▸ **What you should do**: Give the total of lines holding the word "pillow" in the records below, and nothing else.

[Records contained in a dataset]
┌────────
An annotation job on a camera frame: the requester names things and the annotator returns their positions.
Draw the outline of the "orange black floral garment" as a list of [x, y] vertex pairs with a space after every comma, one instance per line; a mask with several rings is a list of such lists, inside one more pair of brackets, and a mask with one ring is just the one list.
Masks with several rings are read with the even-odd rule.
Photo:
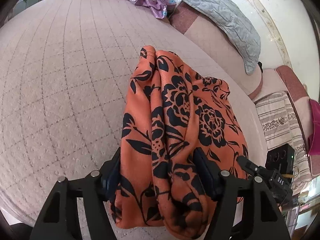
[[228, 101], [228, 84], [203, 77], [178, 55], [145, 46], [130, 79], [120, 143], [120, 182], [111, 199], [117, 227], [165, 226], [200, 237], [215, 203], [193, 163], [199, 150], [238, 178], [247, 143]]

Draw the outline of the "magenta cloth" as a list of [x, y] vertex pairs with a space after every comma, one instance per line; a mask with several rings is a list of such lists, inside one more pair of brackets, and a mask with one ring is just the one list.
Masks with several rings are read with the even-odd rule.
[[320, 106], [313, 99], [309, 100], [312, 113], [313, 133], [308, 137], [309, 155], [319, 155], [320, 152]]

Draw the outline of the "striped floral pillow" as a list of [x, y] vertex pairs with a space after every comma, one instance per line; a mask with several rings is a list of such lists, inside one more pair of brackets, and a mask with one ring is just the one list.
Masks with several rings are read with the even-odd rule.
[[298, 118], [285, 92], [268, 95], [256, 103], [267, 148], [273, 150], [289, 144], [295, 150], [293, 161], [293, 194], [300, 193], [311, 181], [311, 172]]

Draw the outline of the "grey quilted pillow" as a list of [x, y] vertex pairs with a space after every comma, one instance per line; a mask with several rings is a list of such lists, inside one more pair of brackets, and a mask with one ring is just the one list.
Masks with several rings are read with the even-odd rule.
[[232, 0], [182, 0], [210, 18], [228, 37], [244, 61], [245, 72], [258, 65], [261, 40], [251, 21]]
└────────
▸ **Task output**: 2